--- START ---

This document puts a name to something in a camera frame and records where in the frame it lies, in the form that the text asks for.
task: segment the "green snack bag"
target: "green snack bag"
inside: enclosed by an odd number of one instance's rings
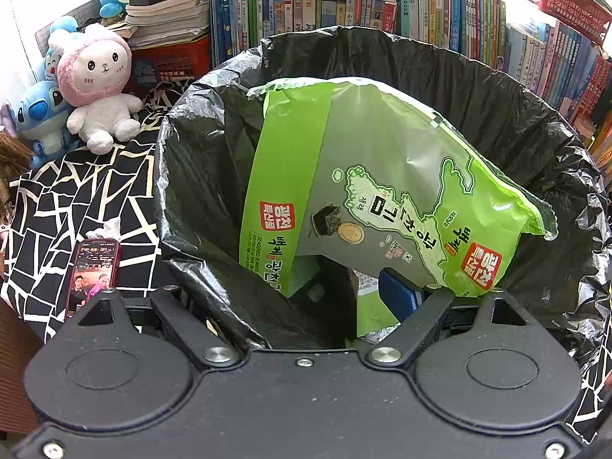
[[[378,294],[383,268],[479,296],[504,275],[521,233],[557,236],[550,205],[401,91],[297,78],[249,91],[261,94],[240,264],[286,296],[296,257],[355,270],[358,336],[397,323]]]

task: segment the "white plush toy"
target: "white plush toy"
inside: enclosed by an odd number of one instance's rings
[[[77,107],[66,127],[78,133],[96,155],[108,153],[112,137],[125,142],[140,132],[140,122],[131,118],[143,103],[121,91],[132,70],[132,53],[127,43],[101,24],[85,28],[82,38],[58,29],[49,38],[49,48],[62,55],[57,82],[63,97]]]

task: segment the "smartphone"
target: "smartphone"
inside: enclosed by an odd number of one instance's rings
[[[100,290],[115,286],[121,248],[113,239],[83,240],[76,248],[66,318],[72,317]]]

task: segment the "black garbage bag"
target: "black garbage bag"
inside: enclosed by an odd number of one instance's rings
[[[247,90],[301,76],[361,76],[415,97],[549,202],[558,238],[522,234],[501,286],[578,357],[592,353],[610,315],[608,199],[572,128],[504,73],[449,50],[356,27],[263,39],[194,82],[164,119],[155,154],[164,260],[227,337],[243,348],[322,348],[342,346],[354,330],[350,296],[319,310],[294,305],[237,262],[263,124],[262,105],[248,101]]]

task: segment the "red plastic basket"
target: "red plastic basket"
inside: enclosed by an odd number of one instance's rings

--- END ---

### [YOUR OBJECTIVE]
Output the records above exactly as written, but leave out the pictures.

### [SOLUTION]
This document puts a name to something in a camera frame and records where in the frame it lies, in the form that the text asks for.
task: segment the "green snack bag"
target: "green snack bag"
inside: enclosed by an odd number of one instance's rings
[[[378,294],[383,268],[479,296],[504,275],[521,233],[557,236],[550,205],[401,91],[297,78],[249,91],[261,94],[240,264],[286,296],[296,257],[355,270],[358,336],[397,323]]]

task: segment the "white plush toy"
target: "white plush toy"
inside: enclosed by an odd number of one instance's rings
[[[77,107],[66,127],[78,133],[96,155],[108,153],[112,137],[125,142],[140,132],[140,122],[131,118],[143,103],[121,91],[132,70],[132,53],[127,43],[101,24],[85,28],[82,38],[58,29],[49,38],[49,48],[62,55],[57,82],[63,97]]]

task: segment the "smartphone"
target: "smartphone"
inside: enclosed by an odd number of one instance's rings
[[[100,290],[115,286],[121,248],[113,239],[83,240],[76,248],[66,318],[72,317]]]

task: segment the "black garbage bag"
target: "black garbage bag"
inside: enclosed by an odd number of one instance's rings
[[[247,90],[301,76],[361,76],[415,97],[549,202],[558,238],[522,234],[501,286],[578,357],[592,353],[610,315],[608,199],[572,128],[504,73],[449,50],[356,27],[263,39],[194,82],[164,119],[155,154],[164,260],[227,337],[243,348],[322,348],[342,346],[354,330],[350,296],[319,310],[294,305],[237,262],[263,124],[262,105],[248,101]]]

task: segment the "red plastic basket"
target: "red plastic basket"
inside: enclosed by an odd number of one instance's rings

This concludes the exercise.